## TASK DIRECTIONS
Repeat each entry word for word.
(SOURCE DATA Opens)
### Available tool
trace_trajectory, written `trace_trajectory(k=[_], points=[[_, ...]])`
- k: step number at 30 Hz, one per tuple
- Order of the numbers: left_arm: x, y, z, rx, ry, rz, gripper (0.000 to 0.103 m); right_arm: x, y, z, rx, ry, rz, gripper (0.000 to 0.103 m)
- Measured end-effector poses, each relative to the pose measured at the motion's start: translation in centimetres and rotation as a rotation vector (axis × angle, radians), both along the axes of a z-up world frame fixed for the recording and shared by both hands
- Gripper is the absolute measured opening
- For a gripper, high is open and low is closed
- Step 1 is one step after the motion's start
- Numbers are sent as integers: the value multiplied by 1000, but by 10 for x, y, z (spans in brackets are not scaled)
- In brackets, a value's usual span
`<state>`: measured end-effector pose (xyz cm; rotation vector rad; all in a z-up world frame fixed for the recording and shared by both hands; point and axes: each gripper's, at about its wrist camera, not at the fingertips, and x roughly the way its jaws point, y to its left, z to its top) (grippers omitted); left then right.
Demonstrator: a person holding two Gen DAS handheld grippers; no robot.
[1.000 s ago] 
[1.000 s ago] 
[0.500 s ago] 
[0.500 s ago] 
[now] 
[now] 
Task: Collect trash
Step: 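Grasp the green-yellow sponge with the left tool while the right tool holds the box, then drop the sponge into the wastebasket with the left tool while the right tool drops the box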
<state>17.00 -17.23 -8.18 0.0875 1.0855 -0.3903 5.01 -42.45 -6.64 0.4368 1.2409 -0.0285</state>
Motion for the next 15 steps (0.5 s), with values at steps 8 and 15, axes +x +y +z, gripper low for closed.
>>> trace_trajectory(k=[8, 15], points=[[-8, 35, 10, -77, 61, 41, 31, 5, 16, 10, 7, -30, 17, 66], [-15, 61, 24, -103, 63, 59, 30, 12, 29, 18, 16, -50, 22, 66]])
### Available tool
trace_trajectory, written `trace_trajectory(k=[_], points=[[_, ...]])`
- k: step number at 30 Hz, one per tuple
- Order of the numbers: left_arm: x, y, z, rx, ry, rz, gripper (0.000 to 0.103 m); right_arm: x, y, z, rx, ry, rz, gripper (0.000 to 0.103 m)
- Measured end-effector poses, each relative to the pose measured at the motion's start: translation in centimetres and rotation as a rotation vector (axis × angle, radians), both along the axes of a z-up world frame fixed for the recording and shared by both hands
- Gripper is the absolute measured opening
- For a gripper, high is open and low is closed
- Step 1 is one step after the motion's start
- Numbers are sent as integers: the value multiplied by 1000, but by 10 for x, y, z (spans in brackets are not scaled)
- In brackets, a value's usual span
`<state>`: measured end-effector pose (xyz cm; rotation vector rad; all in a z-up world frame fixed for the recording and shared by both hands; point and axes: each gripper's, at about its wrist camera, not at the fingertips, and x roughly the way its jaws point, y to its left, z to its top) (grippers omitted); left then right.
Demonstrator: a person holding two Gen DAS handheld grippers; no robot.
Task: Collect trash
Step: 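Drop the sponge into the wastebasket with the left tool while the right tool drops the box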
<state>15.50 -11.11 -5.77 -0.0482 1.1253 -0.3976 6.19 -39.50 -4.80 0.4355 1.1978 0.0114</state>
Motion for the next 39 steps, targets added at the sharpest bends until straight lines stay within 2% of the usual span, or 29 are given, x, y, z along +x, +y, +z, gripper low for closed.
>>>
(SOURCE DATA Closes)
## EXERCISE SOLUTION
### Available tool
trace_trajectory, written `trace_trajectory(k=[_], points=[[_, ...]])`
- k: step number at 30 Hz, one per tuple
- Order of the numbers: left_arm: x, y, z, rx, ry, rz, gripper (0.000 to 0.103 m); right_arm: x, y, z, rx, ry, rz, gripper (0.000 to 0.103 m)
- Measured end-effector poses, each relative to the pose measured at the motion's start: translation in centimetres and rotation as a rotation vector (axis × angle, radians), both along the axes of a z-up world frame fixed for the recording and shared by both hands
- Gripper is the absolute measured opening
- For a gripper, high is open and low is closed
- Step 1 is one step after the motion's start
- Numbers are sent as integers: the value multiplied by 1000, but by 10 for x, y, z (spans in brackets are not scaled)
- In brackets, a value's usual span
`<state>`: measured end-effector pose (xyz cm; rotation vector rad; all in a z-up world frame fixed for the recording and shared by both hands; point and axes: each gripper's, at about its wrist camera, not at the fingertips, and x roughly the way its jaws point, y to its left, z to its top) (grippers omitted); left then right.
Demonstrator: a person holding two Gen DAS handheld grippers; no robot.
[1.000 s ago] 
[1.000 s ago] 
[0.500 s ago] 
[0.500 s ago] 
[now] 
[now] 
Task: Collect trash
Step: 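Grasp the green-yellow sponge with the left tool while the right tool holds the box, then drop the sponge into the wastebasket with the left tool while the right tool drops the box
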<state>17.00 -17.23 -8.18 0.0875 1.0855 -0.3903 5.01 -42.45 -6.64 0.4368 1.2409 -0.0285</state>
Motion for the next 15 steps (0.5 s), with values at steps 8 and 15, axes +x +y +z, gripper low for closed.
>>> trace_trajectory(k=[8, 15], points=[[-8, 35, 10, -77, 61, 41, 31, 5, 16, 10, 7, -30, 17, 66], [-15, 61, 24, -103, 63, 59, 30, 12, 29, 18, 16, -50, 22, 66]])
### Available tool
trace_trajectory, written `trace_trajectory(k=[_], points=[[_, ...]])`
- k: step number at 30 Hz, one per tuple
- Order of the numbers: left_arm: x, y, z, rx, ry, rz, gripper (0.000 to 0.103 m); right_arm: x, y, z, rx, ry, rz, gripper (0.000 to 0.103 m)
- Measured end-effector poses, each relative to the pose measured at the motion's start: translation in centimetres and rotation as a rotation vector (axis × angle, radians), both along the axes of a z-up world frame fixed for the recording and shared by both hands
- Gripper is the absolute measured opening
- For a gripper, high is open and low is closed
- Step 1 is one step after the motion's start
- Numbers are sent as integers: the value multiplied by 1000, but by 10 for x, y, z (spans in brackets are not scaled)
- In brackets, a value's usual span
`<state>`: measured end-effector pose (xyz cm; rotation vector rad; all in a z-up world frame fixed for the recording and shared by both hands; point and axes: each gripper's, at about its wrist camera, not at the fingertips, and x roughly the way its jaws point, y to its left, z to its top) (grippers omitted); left then right.
Demonstrator: a person holding two Gen DAS handheld grippers; no robot.
Task: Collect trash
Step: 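Drop the sponge into the wastebasket with the left tool while the right tool drops the box
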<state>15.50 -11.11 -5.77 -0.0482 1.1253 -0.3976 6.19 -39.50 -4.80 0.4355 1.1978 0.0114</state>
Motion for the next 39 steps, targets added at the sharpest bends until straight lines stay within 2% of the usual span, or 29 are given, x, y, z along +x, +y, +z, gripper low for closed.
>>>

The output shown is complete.